[Excerpts from a dataset]
··········
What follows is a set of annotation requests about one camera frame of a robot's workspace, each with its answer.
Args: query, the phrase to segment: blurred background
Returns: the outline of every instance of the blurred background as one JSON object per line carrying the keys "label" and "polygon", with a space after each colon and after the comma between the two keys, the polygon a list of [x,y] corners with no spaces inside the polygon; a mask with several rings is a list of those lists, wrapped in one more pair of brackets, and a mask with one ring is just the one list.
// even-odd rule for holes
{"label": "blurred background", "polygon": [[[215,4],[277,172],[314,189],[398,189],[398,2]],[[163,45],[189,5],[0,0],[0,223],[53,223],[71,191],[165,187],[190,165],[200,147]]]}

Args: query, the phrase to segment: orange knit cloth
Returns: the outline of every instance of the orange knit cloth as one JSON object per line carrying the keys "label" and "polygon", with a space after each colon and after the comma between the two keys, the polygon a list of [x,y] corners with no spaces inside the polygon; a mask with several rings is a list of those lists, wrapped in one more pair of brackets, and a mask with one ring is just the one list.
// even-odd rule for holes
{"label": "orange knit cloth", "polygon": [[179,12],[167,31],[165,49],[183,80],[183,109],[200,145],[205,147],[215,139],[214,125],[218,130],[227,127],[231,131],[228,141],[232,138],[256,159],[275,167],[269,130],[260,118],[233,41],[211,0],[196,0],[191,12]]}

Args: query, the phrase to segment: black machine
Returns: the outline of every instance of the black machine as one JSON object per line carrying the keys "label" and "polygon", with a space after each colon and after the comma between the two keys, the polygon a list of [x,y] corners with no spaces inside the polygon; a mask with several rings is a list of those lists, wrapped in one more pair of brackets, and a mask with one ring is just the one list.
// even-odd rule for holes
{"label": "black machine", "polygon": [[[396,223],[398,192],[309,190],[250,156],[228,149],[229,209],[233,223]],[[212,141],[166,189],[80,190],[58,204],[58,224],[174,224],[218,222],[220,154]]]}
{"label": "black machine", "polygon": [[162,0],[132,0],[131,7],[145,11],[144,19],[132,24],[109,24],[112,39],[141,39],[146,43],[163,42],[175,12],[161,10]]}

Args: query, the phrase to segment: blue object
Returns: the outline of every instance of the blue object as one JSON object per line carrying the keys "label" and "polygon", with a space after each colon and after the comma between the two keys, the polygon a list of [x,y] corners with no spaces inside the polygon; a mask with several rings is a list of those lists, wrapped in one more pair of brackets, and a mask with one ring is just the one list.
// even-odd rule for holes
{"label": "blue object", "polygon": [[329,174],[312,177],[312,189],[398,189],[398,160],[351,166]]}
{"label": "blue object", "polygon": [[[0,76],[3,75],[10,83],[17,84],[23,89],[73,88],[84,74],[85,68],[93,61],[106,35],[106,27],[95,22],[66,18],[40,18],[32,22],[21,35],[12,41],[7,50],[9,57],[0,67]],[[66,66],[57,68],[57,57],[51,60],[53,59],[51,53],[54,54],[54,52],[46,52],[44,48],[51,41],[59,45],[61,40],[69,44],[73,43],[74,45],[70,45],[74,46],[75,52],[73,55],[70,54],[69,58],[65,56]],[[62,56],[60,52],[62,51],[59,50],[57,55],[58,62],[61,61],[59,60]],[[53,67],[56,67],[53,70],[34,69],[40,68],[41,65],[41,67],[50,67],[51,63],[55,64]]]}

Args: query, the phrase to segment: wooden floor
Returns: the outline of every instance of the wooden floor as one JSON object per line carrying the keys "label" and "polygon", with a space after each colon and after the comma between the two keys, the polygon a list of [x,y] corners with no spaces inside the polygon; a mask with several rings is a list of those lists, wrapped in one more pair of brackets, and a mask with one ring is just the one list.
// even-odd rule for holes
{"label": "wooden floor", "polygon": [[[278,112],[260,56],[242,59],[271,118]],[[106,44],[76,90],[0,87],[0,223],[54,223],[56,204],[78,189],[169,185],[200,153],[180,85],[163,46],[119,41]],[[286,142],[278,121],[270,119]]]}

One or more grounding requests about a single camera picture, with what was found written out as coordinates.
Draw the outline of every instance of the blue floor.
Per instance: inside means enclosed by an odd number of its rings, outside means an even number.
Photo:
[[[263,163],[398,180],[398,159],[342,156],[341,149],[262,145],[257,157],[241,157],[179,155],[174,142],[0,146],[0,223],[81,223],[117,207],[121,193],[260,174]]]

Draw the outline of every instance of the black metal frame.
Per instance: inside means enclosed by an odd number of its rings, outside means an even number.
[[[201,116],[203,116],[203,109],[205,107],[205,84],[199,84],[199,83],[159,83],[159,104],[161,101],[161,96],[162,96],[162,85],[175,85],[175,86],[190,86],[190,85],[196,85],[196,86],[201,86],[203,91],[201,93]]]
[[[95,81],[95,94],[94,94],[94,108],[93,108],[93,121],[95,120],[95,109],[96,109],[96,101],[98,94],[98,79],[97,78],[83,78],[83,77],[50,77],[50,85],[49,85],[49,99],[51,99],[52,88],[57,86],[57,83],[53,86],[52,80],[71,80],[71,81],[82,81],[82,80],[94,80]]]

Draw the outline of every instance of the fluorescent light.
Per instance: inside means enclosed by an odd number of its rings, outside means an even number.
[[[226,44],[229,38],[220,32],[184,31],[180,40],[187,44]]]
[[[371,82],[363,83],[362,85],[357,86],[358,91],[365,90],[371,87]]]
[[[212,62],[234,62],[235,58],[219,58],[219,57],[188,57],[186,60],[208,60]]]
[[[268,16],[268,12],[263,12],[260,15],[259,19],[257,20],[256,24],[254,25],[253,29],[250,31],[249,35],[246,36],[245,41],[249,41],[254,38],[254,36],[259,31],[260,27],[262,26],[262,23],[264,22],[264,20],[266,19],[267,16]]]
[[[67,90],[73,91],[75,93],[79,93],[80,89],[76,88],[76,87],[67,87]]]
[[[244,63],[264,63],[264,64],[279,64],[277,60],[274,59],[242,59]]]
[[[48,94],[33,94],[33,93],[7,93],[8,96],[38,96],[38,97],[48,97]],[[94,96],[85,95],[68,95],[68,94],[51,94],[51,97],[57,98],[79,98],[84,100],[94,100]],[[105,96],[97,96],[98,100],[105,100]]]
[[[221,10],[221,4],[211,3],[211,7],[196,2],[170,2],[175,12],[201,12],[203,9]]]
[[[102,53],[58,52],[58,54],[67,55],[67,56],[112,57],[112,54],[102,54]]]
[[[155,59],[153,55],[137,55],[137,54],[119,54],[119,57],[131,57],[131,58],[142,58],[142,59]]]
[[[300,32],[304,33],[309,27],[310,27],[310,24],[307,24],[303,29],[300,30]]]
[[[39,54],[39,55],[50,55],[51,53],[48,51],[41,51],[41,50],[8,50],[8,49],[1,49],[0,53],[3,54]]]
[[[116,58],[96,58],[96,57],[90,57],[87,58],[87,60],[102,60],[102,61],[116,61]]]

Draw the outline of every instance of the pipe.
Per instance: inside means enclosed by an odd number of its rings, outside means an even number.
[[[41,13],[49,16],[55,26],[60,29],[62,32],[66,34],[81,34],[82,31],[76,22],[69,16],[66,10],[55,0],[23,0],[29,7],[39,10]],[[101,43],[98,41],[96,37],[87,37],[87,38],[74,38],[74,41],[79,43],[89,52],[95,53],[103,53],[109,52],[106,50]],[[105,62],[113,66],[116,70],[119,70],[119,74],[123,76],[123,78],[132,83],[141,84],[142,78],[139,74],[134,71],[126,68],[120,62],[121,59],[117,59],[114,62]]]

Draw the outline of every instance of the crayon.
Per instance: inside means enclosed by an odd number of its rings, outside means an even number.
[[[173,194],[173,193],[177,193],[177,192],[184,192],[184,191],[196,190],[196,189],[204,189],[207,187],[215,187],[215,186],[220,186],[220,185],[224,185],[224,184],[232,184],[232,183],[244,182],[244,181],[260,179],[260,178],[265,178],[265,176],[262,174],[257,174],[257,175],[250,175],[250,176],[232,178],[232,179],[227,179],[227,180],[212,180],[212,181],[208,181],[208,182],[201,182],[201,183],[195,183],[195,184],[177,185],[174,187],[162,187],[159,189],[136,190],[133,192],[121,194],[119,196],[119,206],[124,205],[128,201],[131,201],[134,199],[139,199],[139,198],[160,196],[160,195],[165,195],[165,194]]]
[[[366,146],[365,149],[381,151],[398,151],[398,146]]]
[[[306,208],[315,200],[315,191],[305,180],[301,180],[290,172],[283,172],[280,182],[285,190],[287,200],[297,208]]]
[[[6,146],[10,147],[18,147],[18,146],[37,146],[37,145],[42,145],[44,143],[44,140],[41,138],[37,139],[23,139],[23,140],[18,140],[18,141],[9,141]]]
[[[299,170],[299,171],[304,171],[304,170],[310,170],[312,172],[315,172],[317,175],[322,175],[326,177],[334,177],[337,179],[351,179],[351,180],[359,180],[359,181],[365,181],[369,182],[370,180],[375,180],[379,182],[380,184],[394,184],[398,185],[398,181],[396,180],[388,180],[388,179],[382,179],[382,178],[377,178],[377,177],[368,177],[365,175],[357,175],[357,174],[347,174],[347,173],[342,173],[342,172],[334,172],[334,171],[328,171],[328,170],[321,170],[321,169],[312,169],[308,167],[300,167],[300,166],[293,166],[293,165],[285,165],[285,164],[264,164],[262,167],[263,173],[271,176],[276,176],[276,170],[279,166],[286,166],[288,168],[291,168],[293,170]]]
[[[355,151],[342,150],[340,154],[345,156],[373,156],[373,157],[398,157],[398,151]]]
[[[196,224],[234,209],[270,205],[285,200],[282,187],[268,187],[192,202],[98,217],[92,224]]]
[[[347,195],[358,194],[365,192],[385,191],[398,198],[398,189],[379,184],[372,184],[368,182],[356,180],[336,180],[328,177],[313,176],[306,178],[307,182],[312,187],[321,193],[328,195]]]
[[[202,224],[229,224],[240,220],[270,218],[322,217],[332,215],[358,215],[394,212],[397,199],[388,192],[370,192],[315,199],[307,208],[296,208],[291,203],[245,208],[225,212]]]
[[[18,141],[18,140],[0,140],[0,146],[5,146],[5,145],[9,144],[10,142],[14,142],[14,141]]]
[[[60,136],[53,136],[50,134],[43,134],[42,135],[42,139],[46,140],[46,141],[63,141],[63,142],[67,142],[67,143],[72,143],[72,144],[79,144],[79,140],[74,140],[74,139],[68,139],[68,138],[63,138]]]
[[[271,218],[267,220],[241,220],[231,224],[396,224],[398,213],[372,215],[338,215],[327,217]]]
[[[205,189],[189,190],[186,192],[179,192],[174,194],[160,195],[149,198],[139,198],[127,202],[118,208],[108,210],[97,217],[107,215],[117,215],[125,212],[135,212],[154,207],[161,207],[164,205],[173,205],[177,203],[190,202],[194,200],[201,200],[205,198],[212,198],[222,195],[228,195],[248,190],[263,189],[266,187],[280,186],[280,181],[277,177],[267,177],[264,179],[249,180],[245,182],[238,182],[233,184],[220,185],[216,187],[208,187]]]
··········
Task prompt
Tallying every line that holds the string "segment", report the total for the records and nothing else.

Task output
5